With her favorite theme park closed due to Covid-19, Sean LaRochelle, a graduate student who received his Masters in Architecture from Clemson University, decided to bring a bit of Disneyland right into her yard.
LaRochelle, his wife, and their three children were quarantined with his parents and siblings at their Napa Valley, California home when he decided on a whim to build a coaster.
“I went to my dad and thought we were going to build a roller coaster in the back yard. And he says,” Oh yeah, that’s fine. Do not worry. “I don’t think he realized how big it was going to be, but he was super supportive,” LaRochelle told CNN.
The coaster was about 400 feet long. Only one driver drives at a time, but it takes 50 seconds to drive from start to finish.
LaRochelle used the talents of 30 friends to not only create the roller coaster herself, but also bring it to life. It is based on the Matterhorn, a roller coaster in Disneyland, Anaheim. The Matterhorn simulates an alpine sledge racing down a mountain trying to avoid a yeti trying to conquer the sled. The ride is named after the 14,692 foot high summit in the Alps near the border between Italy and Switzerland.
“We have, you know, rock formations and waterfalls and an animatronic yeti. And you do a couple of loops around the mountain and try to escape its clutches,” he said.
LaRochelle has fond memories of the legendary drive and trips to the park with his family, so attention to detail was key for him.
“I wanted to do it really well. I wanted to be very detailed. I thought I was an imagineer and I was trying to put the same care and quality into the product. And for me, that was it.” most important, “he said.

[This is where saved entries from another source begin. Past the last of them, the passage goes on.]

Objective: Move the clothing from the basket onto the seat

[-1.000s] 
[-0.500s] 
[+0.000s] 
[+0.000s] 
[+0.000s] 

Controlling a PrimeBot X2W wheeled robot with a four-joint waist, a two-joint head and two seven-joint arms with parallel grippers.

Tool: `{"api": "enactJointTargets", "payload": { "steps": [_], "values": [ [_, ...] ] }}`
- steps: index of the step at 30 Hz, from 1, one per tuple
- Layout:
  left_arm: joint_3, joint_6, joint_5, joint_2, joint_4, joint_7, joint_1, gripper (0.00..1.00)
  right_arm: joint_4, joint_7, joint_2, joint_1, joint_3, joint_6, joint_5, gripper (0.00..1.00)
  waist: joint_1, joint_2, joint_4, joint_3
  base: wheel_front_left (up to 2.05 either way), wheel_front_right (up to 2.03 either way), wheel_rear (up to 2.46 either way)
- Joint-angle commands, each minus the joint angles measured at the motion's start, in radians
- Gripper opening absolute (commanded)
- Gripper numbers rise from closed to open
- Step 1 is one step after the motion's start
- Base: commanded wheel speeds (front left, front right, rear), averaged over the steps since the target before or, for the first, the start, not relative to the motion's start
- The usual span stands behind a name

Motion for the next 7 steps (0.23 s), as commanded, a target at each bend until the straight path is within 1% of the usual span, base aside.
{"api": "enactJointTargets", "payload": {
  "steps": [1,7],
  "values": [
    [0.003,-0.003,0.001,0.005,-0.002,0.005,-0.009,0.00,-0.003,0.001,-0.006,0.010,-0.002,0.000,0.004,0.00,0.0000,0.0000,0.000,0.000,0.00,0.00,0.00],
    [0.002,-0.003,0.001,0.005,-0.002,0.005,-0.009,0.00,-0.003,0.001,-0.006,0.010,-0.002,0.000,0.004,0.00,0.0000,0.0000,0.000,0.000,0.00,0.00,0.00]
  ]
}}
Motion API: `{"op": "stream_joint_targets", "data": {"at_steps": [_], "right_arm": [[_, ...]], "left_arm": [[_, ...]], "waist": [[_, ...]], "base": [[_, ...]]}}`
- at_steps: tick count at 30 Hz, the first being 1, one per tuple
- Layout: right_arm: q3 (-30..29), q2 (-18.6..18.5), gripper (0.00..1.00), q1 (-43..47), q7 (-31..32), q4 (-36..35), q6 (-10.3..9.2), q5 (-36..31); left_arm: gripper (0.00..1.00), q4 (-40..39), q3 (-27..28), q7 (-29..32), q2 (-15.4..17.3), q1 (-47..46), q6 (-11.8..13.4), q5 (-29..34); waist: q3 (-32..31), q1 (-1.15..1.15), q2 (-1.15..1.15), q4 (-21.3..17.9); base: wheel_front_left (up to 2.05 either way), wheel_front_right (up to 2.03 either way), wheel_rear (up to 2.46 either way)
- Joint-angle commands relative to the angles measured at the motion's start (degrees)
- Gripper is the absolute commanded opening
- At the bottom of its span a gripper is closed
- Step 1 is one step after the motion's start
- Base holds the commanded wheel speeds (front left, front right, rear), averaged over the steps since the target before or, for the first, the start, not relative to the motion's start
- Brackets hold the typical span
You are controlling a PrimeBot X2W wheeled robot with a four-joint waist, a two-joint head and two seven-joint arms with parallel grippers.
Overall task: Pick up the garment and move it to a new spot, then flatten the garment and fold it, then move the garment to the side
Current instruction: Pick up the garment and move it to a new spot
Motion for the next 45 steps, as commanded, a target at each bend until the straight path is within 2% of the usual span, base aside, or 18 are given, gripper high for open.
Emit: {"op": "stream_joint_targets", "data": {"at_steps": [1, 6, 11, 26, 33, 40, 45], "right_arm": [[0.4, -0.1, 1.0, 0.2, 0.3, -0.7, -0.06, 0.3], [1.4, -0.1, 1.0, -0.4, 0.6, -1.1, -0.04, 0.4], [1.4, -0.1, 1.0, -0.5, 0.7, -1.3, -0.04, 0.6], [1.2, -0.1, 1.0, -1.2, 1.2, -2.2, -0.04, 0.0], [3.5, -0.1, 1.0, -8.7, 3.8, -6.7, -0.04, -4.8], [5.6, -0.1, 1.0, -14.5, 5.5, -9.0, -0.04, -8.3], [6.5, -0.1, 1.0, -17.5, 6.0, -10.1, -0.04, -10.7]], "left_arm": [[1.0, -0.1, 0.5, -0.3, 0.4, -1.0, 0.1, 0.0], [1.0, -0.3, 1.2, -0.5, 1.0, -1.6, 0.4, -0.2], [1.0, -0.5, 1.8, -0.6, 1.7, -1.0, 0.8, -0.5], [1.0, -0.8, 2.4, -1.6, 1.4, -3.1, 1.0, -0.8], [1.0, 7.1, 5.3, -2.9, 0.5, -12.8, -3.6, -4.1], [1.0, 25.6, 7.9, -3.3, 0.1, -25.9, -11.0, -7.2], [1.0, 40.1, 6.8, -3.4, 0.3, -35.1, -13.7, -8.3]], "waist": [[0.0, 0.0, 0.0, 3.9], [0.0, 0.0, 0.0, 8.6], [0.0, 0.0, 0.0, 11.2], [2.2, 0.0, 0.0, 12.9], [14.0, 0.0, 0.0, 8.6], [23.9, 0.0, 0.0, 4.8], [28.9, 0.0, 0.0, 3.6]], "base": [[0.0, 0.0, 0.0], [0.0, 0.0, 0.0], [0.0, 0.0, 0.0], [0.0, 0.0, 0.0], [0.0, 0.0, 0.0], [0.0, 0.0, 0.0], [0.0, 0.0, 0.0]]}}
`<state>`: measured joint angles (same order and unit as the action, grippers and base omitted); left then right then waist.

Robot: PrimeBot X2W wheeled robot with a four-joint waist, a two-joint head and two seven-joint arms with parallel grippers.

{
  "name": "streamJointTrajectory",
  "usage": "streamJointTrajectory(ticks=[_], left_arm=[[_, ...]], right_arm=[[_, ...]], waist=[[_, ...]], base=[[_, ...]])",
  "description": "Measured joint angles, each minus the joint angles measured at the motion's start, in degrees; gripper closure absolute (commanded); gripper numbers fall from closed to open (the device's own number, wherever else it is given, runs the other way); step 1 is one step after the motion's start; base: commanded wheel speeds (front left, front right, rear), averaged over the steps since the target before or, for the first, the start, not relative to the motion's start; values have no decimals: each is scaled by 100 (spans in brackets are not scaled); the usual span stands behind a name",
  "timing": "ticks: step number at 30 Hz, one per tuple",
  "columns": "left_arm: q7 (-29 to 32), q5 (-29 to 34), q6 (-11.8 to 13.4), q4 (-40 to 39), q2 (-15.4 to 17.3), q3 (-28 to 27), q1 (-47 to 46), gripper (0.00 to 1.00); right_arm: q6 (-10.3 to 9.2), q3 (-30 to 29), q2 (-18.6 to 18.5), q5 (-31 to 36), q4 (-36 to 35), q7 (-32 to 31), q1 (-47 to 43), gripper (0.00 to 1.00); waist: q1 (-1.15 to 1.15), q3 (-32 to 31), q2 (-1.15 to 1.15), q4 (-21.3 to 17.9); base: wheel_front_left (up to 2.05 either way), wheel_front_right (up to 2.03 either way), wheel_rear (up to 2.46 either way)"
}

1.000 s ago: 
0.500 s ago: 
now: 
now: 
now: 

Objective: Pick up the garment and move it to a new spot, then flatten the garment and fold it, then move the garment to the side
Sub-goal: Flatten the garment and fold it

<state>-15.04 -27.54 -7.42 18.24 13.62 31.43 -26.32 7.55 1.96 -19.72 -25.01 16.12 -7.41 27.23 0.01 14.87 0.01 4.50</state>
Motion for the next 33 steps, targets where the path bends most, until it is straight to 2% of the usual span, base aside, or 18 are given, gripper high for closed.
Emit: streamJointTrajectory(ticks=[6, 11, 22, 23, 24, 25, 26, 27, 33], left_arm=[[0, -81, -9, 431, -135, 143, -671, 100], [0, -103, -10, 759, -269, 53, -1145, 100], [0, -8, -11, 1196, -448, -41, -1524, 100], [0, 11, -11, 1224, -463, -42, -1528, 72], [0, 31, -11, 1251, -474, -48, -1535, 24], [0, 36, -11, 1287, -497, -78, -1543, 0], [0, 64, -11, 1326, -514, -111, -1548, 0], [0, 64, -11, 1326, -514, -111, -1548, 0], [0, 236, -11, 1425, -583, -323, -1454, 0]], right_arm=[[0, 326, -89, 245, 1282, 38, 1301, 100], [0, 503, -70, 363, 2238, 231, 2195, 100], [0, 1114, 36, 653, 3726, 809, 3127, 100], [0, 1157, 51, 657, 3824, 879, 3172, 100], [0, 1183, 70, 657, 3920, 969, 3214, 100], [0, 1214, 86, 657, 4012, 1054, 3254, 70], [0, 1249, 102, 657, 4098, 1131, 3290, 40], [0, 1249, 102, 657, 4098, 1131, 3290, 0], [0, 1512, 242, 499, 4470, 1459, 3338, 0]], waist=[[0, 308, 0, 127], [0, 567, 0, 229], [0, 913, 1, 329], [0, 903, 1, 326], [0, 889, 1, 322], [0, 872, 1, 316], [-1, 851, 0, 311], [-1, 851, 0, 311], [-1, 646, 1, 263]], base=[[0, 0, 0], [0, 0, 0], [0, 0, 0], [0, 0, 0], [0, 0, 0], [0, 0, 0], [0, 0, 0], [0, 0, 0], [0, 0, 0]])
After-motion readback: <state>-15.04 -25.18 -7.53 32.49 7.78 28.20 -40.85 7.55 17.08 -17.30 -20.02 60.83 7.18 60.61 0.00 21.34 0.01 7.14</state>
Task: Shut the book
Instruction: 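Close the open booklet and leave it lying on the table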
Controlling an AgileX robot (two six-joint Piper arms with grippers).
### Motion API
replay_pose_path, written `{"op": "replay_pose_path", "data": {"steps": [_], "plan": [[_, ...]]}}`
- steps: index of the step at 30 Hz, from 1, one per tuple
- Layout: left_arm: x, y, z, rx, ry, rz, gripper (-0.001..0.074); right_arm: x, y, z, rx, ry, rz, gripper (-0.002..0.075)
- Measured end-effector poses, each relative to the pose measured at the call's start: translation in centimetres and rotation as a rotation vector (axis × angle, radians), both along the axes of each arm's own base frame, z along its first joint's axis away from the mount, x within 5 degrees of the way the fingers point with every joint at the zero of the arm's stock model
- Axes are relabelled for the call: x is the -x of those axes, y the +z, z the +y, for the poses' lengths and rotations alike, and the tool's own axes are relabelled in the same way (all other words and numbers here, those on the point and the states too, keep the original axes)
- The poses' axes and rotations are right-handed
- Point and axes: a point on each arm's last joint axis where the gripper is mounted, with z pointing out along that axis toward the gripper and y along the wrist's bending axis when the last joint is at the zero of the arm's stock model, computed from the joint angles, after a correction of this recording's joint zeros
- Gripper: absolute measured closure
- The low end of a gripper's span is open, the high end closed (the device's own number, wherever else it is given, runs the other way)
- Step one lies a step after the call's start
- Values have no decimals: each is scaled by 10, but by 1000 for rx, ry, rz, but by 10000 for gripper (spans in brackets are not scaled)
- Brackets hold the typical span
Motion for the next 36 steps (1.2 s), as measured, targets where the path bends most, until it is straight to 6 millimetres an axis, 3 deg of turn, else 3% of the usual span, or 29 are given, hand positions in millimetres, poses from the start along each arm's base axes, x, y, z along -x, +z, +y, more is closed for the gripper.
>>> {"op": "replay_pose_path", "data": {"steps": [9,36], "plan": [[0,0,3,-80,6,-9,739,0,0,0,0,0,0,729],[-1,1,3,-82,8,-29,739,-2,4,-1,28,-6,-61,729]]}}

He started construction in March and finished it in July. LaRochelle said it was basically a full-time job for him and his brother Michael, in addition to the full-time jobs they already had.
“Basically it was every day after work, we worked until it got dark. And then we woke up early in the morning, we worked until we had to go to work. And then on the weekends it was pretty much around the clock,” he said.
“We’re not mechanical engineers. We’re not craftsmen, we’re just human. And I think it shows that anyone can do this stuff.”
LaRochelle said he and his brother made use of many resources they found on the internet in addition to engaging their friends and family. In the end, all the work was worth it.
He had no estimate of how much it would cost to build. “The joke was it was the Trump Stimulus Check Coaster. We ended up spending a little more,” LaRochelle said.
Lots of hard work to spread a little joy
“Really, it was just positive feedback. And I think we’re living in such a tumultuous time right now and have someone or even see a collaborative group of people putting something creative together that tries to bring something joy to people, me think this is really only helping, mostly because of what is going on, “he said.
Although the ride will survive for a while, LaRochelle said it is meant to be temporary and they will eventually knock her down, but for now the intent is to keep spreading just a little bit of joy.
“I hope the future of the ride is for people to see it as something that has inspired other people, you know, and maybe we’ll do another ride who knows,” he said.